• **What you are asked to do**:
None of the pictures should be copied, though every line of the listing must be printed exactly.

• **Data**:
—————
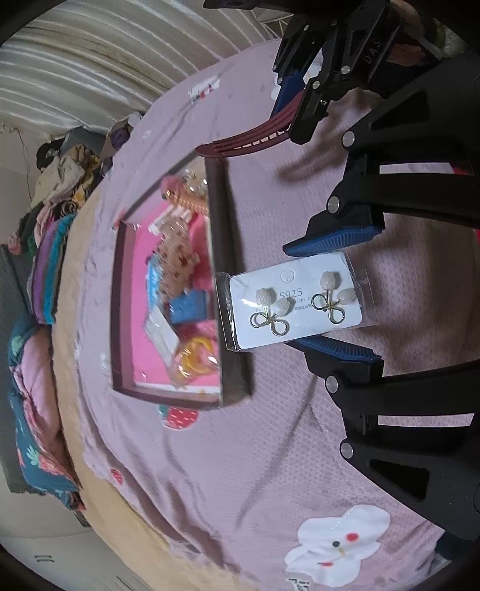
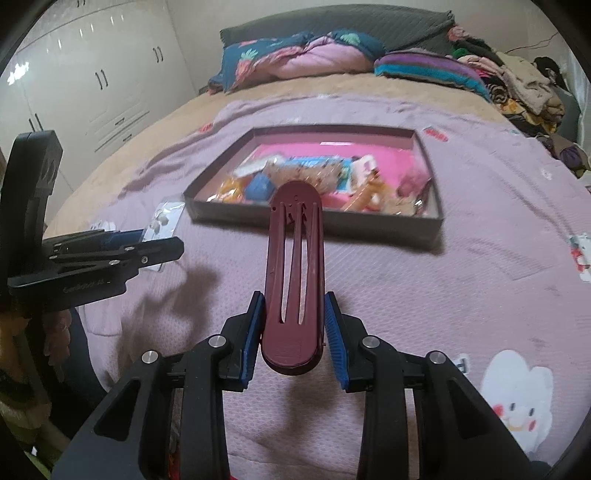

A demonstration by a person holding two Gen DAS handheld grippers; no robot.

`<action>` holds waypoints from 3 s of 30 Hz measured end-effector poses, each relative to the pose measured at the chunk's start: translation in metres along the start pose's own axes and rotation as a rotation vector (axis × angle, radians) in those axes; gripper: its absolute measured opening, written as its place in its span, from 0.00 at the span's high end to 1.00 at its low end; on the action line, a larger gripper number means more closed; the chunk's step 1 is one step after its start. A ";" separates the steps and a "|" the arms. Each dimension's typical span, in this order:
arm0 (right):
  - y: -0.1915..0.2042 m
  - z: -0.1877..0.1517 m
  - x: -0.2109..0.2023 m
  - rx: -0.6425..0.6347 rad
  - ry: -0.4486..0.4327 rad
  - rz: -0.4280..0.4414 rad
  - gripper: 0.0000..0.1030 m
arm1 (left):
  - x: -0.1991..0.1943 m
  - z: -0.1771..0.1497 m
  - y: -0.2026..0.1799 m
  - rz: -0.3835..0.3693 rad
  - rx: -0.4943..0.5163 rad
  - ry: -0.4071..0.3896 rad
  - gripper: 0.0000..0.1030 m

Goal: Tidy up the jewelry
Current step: 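Carry the earring card into the tray with the left while the right carries the maroon clip, then open both grippers over the tray and withdraw them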

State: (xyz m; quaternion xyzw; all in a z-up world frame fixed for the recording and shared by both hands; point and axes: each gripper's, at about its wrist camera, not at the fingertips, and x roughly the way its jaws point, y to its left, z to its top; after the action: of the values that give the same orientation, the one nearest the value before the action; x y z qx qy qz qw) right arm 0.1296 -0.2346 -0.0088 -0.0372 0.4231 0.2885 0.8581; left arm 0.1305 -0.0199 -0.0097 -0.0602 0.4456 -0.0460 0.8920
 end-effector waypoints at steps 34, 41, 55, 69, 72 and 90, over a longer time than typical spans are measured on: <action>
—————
• **Answer section**:
A demonstration by a person holding two Gen DAS handheld grippers; no robot.

`<action>` holds waypoints from 3 s of 30 Hz measured end-effector poses, each relative to the pose measured at the chunk's start: translation in metres along the start pose's own axes and rotation as a rotation vector (axis × angle, radians) in those axes; gripper: its absolute measured opening, written as its place in its span, from 0.00 at the span's high end to 1.00 at its low end; on the action line, a larger gripper number means more closed; the chunk's step 1 is one step after its start. A ";" separates the steps and a "|" the arms. Each dimension's typical span, in this order:
arm0 (right):
  - y: -0.1915..0.2042 m
  - z: -0.1877..0.1517 m
  - x: -0.2109..0.2023 m
  - rx: -0.6425..0.6347 rad
  - ry: -0.4486..0.4327 rad
  - rz: -0.4280..0.4414 rad
  - gripper: 0.0000..0.1030 m
arm1 (left):
  - x: -0.1991..0.1943 m
  - z: -0.1771..0.1497 m
  - y: -0.2026..0.1799 m
  - rz: -0.3835..0.3693 rad
  - rx: -0.4943..0.5163 rad
  - ry: -0.4071..0.3896 rad
  - gripper: 0.0000..0.1030 m

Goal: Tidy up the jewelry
Current step: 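Carry the earring card into the tray with the left while the right carries the maroon clip, then open both grippers over the tray and withdraw them
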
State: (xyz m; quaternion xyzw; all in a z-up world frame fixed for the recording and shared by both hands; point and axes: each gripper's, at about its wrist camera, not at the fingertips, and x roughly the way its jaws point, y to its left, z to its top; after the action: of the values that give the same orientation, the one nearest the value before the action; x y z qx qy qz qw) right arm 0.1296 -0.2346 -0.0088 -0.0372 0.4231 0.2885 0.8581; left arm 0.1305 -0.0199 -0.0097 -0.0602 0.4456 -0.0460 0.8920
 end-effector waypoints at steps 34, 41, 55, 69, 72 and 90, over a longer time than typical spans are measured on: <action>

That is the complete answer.